**WORK ORDER**. Restate the data below word for word, keeping each line intact.

[Saved entries]
+ + + + + + +

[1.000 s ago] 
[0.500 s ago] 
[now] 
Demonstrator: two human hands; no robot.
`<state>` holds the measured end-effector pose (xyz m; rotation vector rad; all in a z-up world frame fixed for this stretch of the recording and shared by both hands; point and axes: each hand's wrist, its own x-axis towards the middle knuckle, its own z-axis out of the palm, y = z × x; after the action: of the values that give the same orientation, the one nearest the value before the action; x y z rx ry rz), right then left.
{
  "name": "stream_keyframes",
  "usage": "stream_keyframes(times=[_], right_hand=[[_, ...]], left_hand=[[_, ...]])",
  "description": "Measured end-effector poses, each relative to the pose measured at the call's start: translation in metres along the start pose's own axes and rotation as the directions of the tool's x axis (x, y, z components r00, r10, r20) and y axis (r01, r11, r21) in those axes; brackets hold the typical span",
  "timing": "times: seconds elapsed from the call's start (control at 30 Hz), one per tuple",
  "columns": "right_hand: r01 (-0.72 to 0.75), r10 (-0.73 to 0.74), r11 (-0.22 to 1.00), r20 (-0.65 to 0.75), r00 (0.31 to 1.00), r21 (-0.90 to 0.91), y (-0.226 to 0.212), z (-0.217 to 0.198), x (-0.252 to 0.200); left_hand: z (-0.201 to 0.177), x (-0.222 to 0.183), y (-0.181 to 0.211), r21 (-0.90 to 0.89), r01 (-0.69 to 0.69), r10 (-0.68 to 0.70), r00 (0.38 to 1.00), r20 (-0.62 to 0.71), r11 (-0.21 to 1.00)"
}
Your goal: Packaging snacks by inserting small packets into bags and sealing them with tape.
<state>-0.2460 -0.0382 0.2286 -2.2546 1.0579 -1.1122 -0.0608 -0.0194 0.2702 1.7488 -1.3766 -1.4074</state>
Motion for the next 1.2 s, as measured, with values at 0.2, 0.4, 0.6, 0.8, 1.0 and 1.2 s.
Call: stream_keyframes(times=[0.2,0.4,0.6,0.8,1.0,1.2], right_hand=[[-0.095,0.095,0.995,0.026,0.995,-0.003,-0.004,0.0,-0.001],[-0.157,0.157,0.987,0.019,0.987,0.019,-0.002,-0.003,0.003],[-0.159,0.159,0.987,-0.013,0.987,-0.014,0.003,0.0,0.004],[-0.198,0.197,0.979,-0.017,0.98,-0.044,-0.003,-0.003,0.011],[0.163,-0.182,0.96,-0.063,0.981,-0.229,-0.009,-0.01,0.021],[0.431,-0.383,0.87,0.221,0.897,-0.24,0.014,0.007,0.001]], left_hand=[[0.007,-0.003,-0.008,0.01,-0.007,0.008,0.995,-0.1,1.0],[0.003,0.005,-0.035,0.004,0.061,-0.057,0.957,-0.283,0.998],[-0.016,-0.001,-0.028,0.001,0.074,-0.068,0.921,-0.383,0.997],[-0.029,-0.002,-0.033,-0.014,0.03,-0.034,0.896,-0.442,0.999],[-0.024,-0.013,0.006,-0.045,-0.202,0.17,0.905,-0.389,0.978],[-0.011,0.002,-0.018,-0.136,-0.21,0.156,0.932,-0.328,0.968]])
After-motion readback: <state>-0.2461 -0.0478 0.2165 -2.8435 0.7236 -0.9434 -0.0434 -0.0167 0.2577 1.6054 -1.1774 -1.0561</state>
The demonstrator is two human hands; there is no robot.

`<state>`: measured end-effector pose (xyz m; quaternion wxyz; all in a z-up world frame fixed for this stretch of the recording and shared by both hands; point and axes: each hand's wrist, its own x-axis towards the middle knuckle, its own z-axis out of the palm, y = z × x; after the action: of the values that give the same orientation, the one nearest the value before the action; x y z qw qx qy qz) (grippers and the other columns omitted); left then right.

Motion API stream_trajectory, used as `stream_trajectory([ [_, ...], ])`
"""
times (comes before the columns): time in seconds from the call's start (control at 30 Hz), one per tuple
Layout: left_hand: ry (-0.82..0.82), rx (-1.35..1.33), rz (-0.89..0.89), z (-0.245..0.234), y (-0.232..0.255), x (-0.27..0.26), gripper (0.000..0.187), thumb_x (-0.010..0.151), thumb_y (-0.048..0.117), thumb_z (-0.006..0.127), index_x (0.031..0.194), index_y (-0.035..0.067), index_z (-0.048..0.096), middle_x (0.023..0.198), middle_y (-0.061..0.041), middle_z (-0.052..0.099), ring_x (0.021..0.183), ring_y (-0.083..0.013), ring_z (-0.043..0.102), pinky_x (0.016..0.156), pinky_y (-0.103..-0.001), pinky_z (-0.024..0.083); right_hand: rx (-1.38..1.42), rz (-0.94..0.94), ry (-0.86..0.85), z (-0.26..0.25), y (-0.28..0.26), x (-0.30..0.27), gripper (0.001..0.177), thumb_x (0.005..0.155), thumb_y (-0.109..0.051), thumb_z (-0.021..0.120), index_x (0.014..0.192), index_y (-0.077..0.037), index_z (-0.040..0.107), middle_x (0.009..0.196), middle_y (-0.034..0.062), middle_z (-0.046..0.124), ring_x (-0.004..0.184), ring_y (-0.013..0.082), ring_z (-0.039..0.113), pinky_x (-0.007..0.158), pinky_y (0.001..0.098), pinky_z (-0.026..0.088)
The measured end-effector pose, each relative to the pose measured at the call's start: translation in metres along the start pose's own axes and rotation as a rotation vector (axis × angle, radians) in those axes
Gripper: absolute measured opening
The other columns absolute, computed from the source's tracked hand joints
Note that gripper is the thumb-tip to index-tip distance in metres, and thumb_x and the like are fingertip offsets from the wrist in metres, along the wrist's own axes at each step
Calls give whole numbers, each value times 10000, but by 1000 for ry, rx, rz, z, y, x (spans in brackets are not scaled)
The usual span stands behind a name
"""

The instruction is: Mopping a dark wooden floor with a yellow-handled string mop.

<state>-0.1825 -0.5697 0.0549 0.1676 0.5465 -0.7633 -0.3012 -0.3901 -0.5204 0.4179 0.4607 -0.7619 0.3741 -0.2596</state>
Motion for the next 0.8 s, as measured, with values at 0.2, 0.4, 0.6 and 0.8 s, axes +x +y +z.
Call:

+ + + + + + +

**TASK RESPONSE**.
[1.000 s ago] 
[0.500 s ago] 
[now] 
Demonstrator: two human hands; no robot.
`<state>` holds the measured end-effector pose (xyz m; rotation vector rad; all in a z-up world frame fixed for this stretch of the recording and shared by both hands; point and axes: each hand's wrist, its own x-axis towards the middle knuckle, its own z-axis out of the palm, y = z × x; after the action: of the values that give the same orientation, the one nearest the value before the action; x y z rx ry rz), right then left.
{
  "name": "stream_keyframes",
  "usage": "stream_keyframes(times=[_], right_hand=[[_, ...]], left_hand=[[_, ...]])",
  "description": "Measured end-effector poses, each relative to the pose measured at the call's start: translation in metres along the start pose's own axes and rotation as the directions of the tool's x axis (x, y, z components r00, r10, r20) and y axis (r01, r11, r21) in those axes; brackets hold the typical span",
  "timing": "times: seconds elapsed from the call's start (control at 30 Hz), one per tuple",
  "columns": "right_hand: r01 (-0.72 to 0.75), r10 (-0.73 to 0.74), r11 (-0.22 to 1.00), r20 (-0.65 to 0.75), r00 (0.31 to 1.00), r21 (-0.90 to 0.91), y (-0.226 to 0.212), z (-0.217 to 0.198), x (-0.252 to 0.200); left_hand: z (-0.201 to 0.177), x (-0.222 to 0.183), y (-0.181 to 0.211), r21 (-0.90 to 0.89), r01 (-0.69 to 0.69), r10 (-0.68 to 0.70), r00 (0.38 to 1.00), r20 (-0.62 to 0.71), r11 (-0.21 to 1.00)"
}
Your goal: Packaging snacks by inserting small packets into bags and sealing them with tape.
<state>-0.2460 -0.0382 0.2286 -2.2546 1.0579 -1.1122 -0.0608 -0.0194 0.2702 1.7488 -1.3766 -1.4074</state>
Motion for the next 1.2 s, as measured, with values at 0.2, 0.4, 0.6, 0.8, 1.0 and 1.2 s.
Call: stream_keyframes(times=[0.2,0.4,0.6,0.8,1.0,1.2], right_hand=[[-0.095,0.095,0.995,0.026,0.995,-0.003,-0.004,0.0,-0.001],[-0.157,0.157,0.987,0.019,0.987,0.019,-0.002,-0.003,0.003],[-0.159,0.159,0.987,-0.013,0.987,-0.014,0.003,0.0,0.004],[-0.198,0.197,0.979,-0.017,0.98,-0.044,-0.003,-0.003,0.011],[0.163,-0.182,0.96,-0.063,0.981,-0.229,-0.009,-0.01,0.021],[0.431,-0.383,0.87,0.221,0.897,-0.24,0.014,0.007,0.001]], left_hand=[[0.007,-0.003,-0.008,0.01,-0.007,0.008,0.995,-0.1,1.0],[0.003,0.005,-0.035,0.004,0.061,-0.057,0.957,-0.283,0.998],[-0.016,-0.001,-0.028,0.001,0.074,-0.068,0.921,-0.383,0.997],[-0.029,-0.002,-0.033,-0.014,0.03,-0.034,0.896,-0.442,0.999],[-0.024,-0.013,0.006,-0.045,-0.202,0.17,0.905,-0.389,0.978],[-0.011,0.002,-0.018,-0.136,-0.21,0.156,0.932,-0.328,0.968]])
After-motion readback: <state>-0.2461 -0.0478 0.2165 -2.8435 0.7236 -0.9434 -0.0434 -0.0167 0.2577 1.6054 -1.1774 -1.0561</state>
The demonstrator is two human hands; there is no robot.

`<state>`: measured end-effector pose (xyz m; quaternion wxyz; all in a z-up world frame fixed for this stretch of the recording and shared by both hands; point and axes: each hand's wrist, its own x-axis towards the middle knuckle, its own z-axis out of the palm, y = z × x; after the action: of the values that give the same orientation, the one nearest the value before the action; x y z qw qx qy qz) (grippers and the other columns omitted); left then right.

Motion API stream_trajectory, used as `stream_trajectory([ [_, ...], ])`
"""
times (comes before the columns): time in seconds from the call's start (control at 30 Hz), one per tuple
Layout: left_hand: ry (-0.82..0.82), rx (-1.35..1.33), rz (-0.89..0.89), z (-0.245..0.234), y (-0.232..0.255), x (-0.27..0.26), gripper (0.000..0.187), thumb_x (-0.010..0.151), thumb_y (-0.048..0.117), thumb_z (-0.006..0.127), index_x (0.031..0.194), index_y (-0.035..0.067), index_z (-0.048..0.096), middle_x (0.023..0.198), middle_y (-0.061..0.041), middle_z (-0.052..0.099), ring_x (0.021..0.183), ring_y (-0.083..0.013), ring_z (-0.043..0.102), pinky_x (0.016..0.156), pinky_y (-0.103..-0.001), pinky_z (-0.024..0.083); right_hand: rx (-1.38..1.42), rz (-0.94..0.94), ry (-0.86..0.85), z (-0.26..0.25), y (-0.28..0.26), x (-0.30..0.27), gripper (0.001..0.177), thumb_x (0.005..0.155), thumb_y (-0.109..0.051), thumb_z (-0.021..0.120), index_x (0.014..0.192), index_y (-0.077..0.037), index_z (-0.040..0.107), middle_x (0.009..0.196), middle_y (-0.034..0.062), middle_z (-0.046..0.124), ring_x (-0.004..0.184), ring_y (-0.013..0.082), ring_z (-0.039..0.113), pinky_x (-0.007..0.158), pinky_y (0.001..0.098), pinky_z (-0.026..0.088)
The measured end-effector pose, each relative to the pose measured at the call's start: translation in metres along the start pose's own axes and rotation as a rotation vector (axis × angle, radians) in those axes
Gripper: absolute measured opening
The other columns absolute, computed from the source's tracked hand joints
Note that gripper is the thumb-tip to index-tip distance in metres, and thumb_x and the like are fingertip offsets from the wrist in metres, along the wrist's own axes at each step
Calls give whole numbers, each value times 10000, but by 1000 for ry, rx, rz, z, y, x (spans in brackets are not scaled)
The usual span stands behind a name
"""

The instruction is: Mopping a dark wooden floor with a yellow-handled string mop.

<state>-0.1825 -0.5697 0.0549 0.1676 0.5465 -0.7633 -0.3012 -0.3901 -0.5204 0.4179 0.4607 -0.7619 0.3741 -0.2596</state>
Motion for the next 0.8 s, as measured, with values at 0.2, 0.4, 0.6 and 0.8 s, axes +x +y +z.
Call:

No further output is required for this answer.